## Exercise details:
Your answer must consist solely of the lines from the start of the entries below through the line with "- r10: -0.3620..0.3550", unchanged.

##### Records #####

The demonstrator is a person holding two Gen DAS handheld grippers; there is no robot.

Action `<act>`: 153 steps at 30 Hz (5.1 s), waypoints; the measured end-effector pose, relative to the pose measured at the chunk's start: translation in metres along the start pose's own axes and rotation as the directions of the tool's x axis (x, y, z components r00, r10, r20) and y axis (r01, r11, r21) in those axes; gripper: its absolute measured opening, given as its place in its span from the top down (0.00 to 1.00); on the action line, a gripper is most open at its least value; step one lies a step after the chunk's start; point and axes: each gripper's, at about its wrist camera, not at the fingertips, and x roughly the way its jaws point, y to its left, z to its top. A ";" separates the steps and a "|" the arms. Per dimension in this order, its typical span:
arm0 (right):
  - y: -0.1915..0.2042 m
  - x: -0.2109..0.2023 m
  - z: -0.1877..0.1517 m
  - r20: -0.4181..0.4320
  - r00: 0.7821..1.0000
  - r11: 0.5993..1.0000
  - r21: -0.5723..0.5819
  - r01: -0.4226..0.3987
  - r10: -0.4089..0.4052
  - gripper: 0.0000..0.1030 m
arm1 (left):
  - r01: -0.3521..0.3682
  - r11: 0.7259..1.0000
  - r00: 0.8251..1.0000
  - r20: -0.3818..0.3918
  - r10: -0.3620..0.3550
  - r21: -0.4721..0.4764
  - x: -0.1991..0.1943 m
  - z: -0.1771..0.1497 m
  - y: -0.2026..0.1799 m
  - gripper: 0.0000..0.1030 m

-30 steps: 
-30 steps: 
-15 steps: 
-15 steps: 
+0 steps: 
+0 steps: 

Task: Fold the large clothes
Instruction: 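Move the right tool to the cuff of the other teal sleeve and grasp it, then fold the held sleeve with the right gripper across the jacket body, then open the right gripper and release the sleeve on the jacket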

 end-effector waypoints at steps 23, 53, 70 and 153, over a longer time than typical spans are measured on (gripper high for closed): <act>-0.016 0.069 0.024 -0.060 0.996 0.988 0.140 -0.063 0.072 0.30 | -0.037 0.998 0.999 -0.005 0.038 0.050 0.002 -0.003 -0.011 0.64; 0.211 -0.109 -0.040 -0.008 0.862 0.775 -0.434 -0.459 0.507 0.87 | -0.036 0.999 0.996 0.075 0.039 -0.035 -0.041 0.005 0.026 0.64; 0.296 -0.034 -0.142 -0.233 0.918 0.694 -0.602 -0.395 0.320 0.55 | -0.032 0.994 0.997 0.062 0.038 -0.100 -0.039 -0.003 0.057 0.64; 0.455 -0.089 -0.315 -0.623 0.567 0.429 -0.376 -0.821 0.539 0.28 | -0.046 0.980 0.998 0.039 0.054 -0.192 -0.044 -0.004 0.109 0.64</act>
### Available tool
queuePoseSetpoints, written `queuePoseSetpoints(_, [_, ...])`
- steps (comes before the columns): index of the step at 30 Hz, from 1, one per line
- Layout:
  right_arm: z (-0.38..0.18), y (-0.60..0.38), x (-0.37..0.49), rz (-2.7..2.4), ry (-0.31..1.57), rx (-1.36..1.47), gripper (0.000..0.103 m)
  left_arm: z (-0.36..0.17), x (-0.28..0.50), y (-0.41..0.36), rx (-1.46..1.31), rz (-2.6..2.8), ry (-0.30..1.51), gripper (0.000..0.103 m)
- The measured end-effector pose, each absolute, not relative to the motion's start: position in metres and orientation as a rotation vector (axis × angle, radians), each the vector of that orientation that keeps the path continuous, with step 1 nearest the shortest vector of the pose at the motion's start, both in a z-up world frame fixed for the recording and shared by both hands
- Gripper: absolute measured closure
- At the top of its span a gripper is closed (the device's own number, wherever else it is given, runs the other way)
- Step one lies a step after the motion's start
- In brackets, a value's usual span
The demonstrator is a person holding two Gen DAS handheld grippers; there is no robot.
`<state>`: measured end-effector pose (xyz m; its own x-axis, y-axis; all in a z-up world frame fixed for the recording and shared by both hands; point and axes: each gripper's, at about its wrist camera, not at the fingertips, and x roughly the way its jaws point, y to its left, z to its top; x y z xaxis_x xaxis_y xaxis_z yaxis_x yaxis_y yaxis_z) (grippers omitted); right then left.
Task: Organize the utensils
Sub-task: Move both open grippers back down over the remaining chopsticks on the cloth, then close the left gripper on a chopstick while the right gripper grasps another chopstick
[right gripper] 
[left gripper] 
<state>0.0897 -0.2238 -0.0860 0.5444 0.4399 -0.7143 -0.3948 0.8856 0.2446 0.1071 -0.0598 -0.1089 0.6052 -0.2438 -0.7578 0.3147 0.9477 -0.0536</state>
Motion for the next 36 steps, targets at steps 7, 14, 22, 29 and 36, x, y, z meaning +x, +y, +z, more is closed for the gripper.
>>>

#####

## Solution to this problem:
The demonstrator is a person holding two Gen DAS handheld grippers; there is no robot.

Action `<act>`: 153 steps at 30 Hz (5.1 s), waypoints; the measured end-effector pose, relative to the pose measured at the chunk's start: translation in metres along the start pose's own axes and rotation as the directions of the tool's x axis (x, y, z components r00, r10, r20) and y axis (r01, r11, r21) in those axes; gripper: its absolute measured opening, given as its place in its span from the top down (0.00 to 1.00); on the action line, a gripper is most open at its least value; step one lies a step after the chunk's start; point and axes: each gripper's, at about its wrist camera, not at the fingertips, and x roughly the way its jaws point, y to its left, z to its top. A ";" separates the steps and a "|" the arms. Per dimension in this order, its typical span:
arm0 (right):
  - y: -0.1915..0.2042 m
  - x: -0.2109..0.2023 m
  - z: -0.1877..0.1517 m
  - r20: -0.4181..0.4320
  - r00: 0.7821..1.0000
  - r11: 0.5993..1.0000
  - r21: -0.5723..0.5819
  - r01: -0.4226..0.3987
  - r10: -0.4089..0.4052
  - gripper: 0.0000..0.1030 m
arm1 (left):
  - r01: -0.3521..0.3682
  - r11: 0.7259..1.0000
  - r00: 0.8251..1.0000
  - r20: -0.3818..0.3918
  - r10: -0.3620..0.3550

The answer has been given, and the exercise is done.